Work to be completed: Below is a listing from which only part is wanted; return exactly the lines from the one with "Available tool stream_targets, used" up to and including the one with "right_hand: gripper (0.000".

---------- Dataset extract

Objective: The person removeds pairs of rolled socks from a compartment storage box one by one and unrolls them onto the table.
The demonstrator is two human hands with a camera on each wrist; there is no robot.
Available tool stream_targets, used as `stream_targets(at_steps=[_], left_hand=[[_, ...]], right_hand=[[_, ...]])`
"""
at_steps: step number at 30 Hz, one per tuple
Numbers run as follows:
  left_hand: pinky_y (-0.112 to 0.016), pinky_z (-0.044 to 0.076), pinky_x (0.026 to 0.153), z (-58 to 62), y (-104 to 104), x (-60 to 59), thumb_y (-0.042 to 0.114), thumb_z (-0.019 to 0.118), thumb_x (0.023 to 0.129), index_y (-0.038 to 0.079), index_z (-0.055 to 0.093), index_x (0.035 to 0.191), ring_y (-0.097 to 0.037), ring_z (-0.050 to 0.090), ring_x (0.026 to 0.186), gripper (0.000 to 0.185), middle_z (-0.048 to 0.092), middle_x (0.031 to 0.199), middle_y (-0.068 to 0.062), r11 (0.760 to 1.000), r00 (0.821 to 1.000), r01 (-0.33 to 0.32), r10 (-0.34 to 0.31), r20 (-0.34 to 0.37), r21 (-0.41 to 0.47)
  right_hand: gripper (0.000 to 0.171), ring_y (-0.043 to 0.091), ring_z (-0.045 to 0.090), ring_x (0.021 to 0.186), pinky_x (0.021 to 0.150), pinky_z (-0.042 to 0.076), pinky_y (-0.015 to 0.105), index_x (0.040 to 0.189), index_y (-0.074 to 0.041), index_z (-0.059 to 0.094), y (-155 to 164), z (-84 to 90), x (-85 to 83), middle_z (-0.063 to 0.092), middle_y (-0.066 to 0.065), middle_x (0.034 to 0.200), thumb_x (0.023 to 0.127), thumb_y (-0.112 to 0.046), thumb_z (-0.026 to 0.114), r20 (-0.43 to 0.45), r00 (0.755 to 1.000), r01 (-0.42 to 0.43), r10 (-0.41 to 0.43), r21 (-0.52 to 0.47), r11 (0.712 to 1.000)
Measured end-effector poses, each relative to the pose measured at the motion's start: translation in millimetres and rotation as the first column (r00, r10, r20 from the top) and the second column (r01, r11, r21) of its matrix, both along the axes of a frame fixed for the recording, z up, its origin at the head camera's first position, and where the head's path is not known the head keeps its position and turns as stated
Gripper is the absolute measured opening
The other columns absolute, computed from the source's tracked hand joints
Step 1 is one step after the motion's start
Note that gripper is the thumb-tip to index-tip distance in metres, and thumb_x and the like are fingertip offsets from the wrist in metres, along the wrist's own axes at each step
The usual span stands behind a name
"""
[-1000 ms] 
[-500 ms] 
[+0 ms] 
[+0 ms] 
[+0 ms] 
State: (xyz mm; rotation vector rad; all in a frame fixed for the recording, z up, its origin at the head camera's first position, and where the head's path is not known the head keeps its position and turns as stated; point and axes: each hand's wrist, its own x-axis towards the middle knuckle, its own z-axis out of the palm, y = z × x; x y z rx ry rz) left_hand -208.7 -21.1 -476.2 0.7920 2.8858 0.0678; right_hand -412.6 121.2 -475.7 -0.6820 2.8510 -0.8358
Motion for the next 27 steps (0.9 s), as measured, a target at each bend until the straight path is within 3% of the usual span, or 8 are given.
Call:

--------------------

Final answer:
Available tool stream_targets, used as `stream_targets(at_steps=[_], left_hand=[[_, ...]], right_hand=[[_, ...]])`
"""
at_steps: step number at 30 Hz, one per tuple
Numbers run as follows:
  left_hand: pinky_y (-0.112 to 0.016), pinky_z (-0.044 to 0.076), pinky_x (0.026 to 0.153), z (-58 to 62), y (-104 to 104), x (-60 to 59), thumb_y (-0.042 to 0.114), thumb_z (-0.019 to 0.118), thumb_x (0.023 to 0.129), index_y (-0.038 to 0.079), index_z (-0.055 to 0.093), index_x (0.035 to 0.191), ring_y (-0.097 to 0.037), ring_z (-0.050 to 0.090), ring_x (0.026 to 0.186), gripper (0.000 to 0.185), middle_z (-0.048 to 0.092), middle_x (0.031 to 0.199), middle_y (-0.068 to 0.062), r11 (0.760 to 1.000), r00 (0.821 to 1.000), r01 (-0.33 to 0.32), r10 (-0.34 to 0.31), r20 (-0.34 to 0.37), r21 (-0.41 to 0.47)
  right_hand: gripper (0.000 to 0.171), ring_y (-0.043 to 0.091), ring_z (-0.045 to 0.090), ring_x (0.021 to 0.186), pinky_x (0.021 to 0.150), pinky_z (-0.042 to 0.076), pinky_y (-0.015 to 0.105), index_x (0.040 to 0.189), index_y (-0.074 to 0.041), index_z (-0.059 to 0.094), y (-155 to 164), z (-84 to 90), x (-85 to 83), middle_z (-0.063 to 0.092), middle_y (-0.066 to 0.065), middle_x (0.034 to 0.200), thumb_x (0.023 to 0.127), thumb_y (-0.112 to 0.046), thumb_z (-0.026 to 0.114), r20 (-0.43 to 0.45), r00 (0.755 to 1.000), r01 (-0.42 to 0.43), r10 (-0.41 to 0.43), r21 (-0.52 to 0.47), r11 (0.712 to 1.000)

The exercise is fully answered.